Einstein Noah Restaurant Group Inc. recently reported third quarter 2012 adjusted earnings of 21 cents per share. The results were in line with the Zacks Consensus Estimate.
On a GAAP basis, including expenses related to the strategic alternatives review process, earnings per share were 20 cents in the reported quarter versus 17 cents in the year-ago quarter.
Total revenue nudged up 1.9% year over year to $105.5 million but missed the Zacks Consensus Estimate of $106.0 million. The uptick reflects a system-wide comparable restaurant sales increase of 0.2%.
Segment-wise, company-owned restaurant sales inched up 3.4% to $95.4 million, while Manufacturing and Commissary revenue declined 14.4% to $7.5 million, hurt by the recent commissary closures. Franchise and License related revenue grew 4.6% to $2.6 million.
Gross profit expanded 9.5% year over year to $20.7 million in the quarter, primarily due to cost containment initiatives. Cost-saving initiatives combined with positive comps led to a gross margin expansion of 150 basis points (bps) to 19.7%.
Total company-owned restaurant costs declined 20 bps to 82.8%, as cost of goods plummeted 210 bps and labor costs dipped 40 bps. These benefits were partially offset by an increase of 60 bps in rent, a 120 bps hike in other operating costs and a 150 bps spike in marketing costs.

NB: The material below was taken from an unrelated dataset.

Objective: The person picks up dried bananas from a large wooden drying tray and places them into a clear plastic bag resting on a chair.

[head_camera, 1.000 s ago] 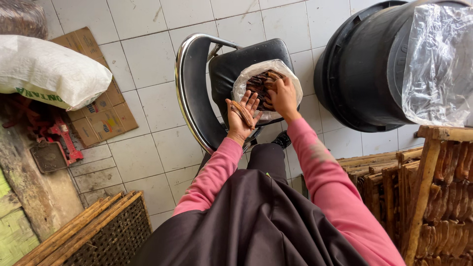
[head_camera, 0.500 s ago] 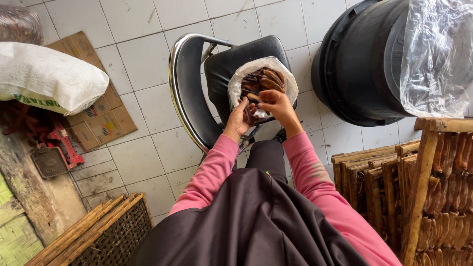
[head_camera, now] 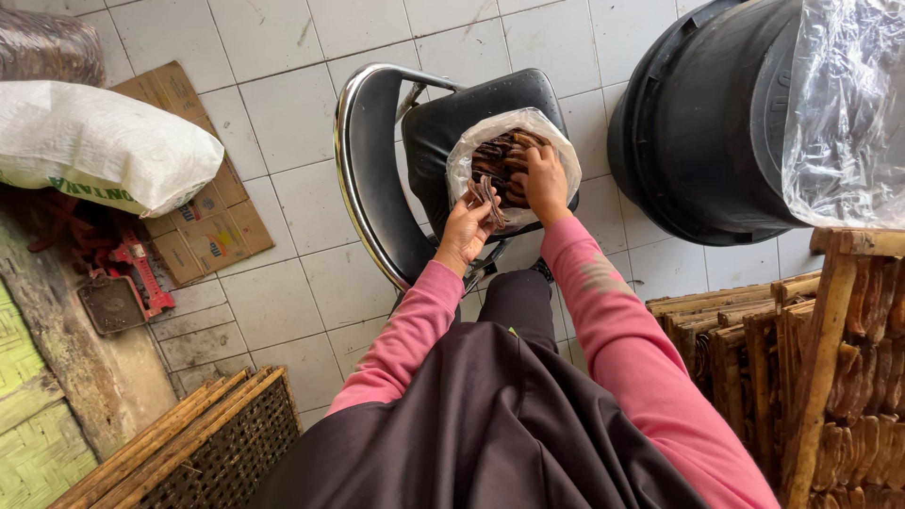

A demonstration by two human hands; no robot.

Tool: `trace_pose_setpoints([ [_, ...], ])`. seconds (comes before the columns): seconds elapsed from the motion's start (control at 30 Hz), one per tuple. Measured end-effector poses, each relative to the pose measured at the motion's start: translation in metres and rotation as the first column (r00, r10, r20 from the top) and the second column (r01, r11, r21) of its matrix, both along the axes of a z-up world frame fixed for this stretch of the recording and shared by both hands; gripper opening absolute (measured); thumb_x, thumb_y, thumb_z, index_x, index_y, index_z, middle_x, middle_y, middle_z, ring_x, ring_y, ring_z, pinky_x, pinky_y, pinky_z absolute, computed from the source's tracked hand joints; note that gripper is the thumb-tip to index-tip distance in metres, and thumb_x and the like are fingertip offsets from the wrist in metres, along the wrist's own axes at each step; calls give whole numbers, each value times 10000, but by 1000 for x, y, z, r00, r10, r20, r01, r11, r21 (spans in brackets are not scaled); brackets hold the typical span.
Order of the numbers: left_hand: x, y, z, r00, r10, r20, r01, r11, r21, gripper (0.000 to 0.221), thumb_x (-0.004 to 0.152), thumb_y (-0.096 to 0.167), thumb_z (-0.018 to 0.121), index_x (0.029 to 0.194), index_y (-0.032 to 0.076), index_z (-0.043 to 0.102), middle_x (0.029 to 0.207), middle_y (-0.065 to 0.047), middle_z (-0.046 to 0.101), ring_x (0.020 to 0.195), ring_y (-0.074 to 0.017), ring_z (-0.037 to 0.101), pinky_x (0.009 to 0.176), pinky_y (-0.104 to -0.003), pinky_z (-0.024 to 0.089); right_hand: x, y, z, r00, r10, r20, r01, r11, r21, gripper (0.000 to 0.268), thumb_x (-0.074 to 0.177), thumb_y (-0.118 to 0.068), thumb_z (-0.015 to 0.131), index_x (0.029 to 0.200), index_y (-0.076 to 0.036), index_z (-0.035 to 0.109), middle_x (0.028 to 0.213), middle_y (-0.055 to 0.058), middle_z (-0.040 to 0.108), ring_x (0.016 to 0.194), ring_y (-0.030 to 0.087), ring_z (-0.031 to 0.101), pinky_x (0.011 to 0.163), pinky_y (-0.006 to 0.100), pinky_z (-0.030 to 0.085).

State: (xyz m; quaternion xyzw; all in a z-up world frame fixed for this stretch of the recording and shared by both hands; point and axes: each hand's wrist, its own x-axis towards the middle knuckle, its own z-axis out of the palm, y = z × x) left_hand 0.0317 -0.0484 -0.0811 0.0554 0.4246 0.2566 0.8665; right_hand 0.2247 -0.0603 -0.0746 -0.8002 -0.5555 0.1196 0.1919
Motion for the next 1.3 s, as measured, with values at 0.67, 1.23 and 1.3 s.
trace_pose_setpoints([
  [0.67, 19, -13, -30, 954, -67, -292, 105, 988, 117, 468, 955, -42, 490, 1397, 111, 501, 1184, -64, 618, 1041, -158, 648, 841, -344, 546, -4, -19, -21, 938, -268, -220, 232, 957, -177, 210, 849, 21, 678, 1052, -16, 719, 1119, 215, 670, 939, 414, 681, 843, 473, 535],
  [1.23, 68, 50, 6, 462, 161, -872, 887, -109, 450, 149, 945, 75, 744, 1082, 125, 713, 1047, -134, 702, 936, -297, 702, 811, -411, 565, 1, -87, 134, 842, -341, -418, 439, 883, 164, 159, 942, -26, 725, 1100, -21, 706, 1092, 101, 644, 923, 185, 654, 747, 306, 561],
  [1.3, 81, 52, -13, 525, 126, -841, 825, 165, 540, 213, 846, 104, 804, 1046, 115, 731, 995, -119, 716, 920, -286, 693, 804, -390, 559, -4, -114, 146, 850, -351, -392, 439, 884, 160, 165, 933, -19, 727, 1098, -20, 707, 1097, 103, 659, 934, 196, 661, 754, 314, 554],
])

At the end of the quarter, the company had 797 restaurants, out of which 450 were company owned, 94 were franchised and 253 were licensed.
In the reported quarter, Einstein Noah opened two company-owned, one franchised and 17 licensed units. It also shut down a total of 6 units.
Einstein Noah ended the quarter with cash and cash equivalents of approximately $12.7 million and a debt burden of $68.6 million.
For fiscal 2012, the company plans to open 66–72 restaurants (previous guidance was 60–80). Capital expenditures are estimated at $24–$26 million. Commodity inflation for the full year is expected to remain in the 2%–3% range.
Lakewood, Colorado-based Einstein Group's performance has been faltering in the last few quarters. After missing the earnings estimate in the last quarter, the company just about matched it this quarter. The revenue performance also remained choppy year to date.
Based on recent performances, we remain cautious on the stock at the current level. Moreover, stiff competition and weak consumer confidence amid a sluggish economy also support our view on the stock. Although the company considers an assessment of strategic alternatives to bolster shareholders' return, the program is yet to deliver any concrete results. Besides, the probability of increased commodity inflation also lurks in 2013.
Einstein Noah Restaurant Group currently carries a Zacks #4 Rank, which translates into a short-term ‘Sell’ rating. However, its peer Panera Bread Co. (PNRA - Analyst Report) holds a Zacks #2 Rank, translating into a short-term ‘Buy’ rating.